◆ Prompt: Wherever "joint" appears in a line of the listing, report that line.

Segment Open

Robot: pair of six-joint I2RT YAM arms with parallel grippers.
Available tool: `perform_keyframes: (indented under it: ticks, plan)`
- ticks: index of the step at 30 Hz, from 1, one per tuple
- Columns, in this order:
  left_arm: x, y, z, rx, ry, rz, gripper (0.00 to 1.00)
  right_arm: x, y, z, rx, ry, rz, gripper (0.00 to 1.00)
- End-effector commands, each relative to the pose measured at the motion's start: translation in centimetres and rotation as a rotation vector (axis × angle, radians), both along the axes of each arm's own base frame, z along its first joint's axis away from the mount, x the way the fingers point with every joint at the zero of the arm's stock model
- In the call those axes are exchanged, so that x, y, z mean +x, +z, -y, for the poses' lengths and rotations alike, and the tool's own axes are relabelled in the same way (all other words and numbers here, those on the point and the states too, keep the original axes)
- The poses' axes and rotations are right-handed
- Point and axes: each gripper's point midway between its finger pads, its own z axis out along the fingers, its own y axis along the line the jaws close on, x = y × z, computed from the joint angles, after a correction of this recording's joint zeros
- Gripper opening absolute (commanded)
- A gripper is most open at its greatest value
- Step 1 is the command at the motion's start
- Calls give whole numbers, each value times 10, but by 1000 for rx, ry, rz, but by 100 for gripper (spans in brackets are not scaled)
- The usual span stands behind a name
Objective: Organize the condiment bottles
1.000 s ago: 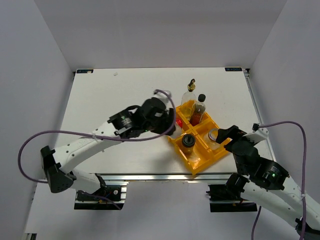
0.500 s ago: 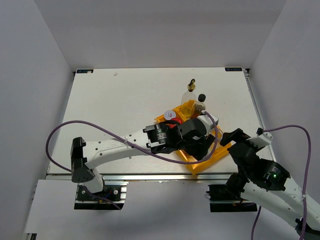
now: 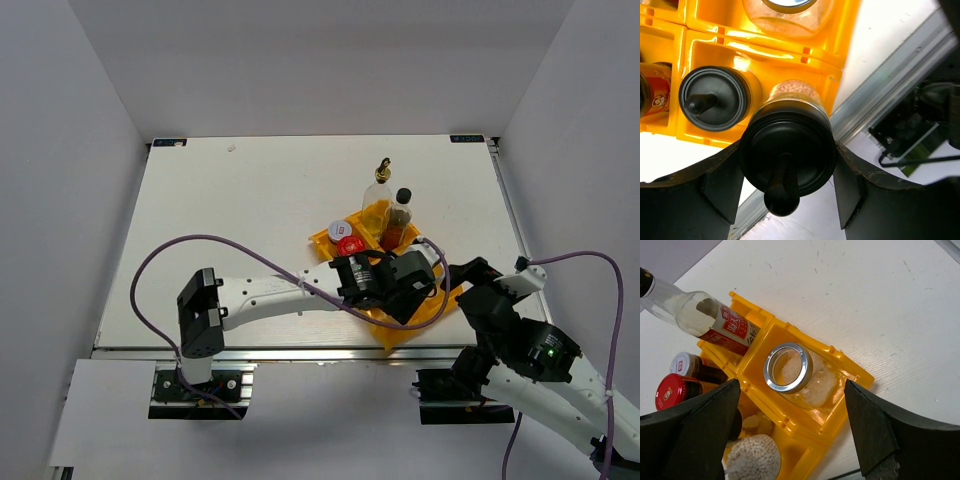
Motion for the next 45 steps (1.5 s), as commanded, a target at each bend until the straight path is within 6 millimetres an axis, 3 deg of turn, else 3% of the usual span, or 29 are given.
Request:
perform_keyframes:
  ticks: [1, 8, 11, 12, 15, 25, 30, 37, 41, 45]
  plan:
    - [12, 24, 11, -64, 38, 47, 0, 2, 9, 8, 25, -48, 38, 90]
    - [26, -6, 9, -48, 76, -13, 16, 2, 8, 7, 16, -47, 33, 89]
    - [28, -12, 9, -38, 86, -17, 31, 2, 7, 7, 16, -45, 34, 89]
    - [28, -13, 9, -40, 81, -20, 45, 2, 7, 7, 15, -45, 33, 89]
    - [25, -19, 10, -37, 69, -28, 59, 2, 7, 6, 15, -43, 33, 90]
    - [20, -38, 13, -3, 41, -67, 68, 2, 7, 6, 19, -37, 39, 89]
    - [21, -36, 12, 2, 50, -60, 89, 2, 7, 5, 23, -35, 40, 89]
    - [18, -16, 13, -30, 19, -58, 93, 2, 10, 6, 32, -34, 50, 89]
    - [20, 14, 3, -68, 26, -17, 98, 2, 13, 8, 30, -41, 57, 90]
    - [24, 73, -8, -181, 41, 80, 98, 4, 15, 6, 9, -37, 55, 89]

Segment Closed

◆ Reply:
Robot: pair of six-joint I2RT YAM arms with parallel grippers.
- End-effector commands, each relative to the pose measured at the motion's start: translation in centimetres and rotation as a rotation vector (axis × angle, radians), both along the axes of each arm's own base frame, z along its first joint's axis away from the mount, x the way the fingers point with every joint at the zero of the arm's stock model
- Point and axes: each gripper's point midway between its finger pads, its own z axis out along the fingers, its own y axis along the line the jaws close on, x = y × z, computed from the joint angles, after a correction of this recording's joint zeros

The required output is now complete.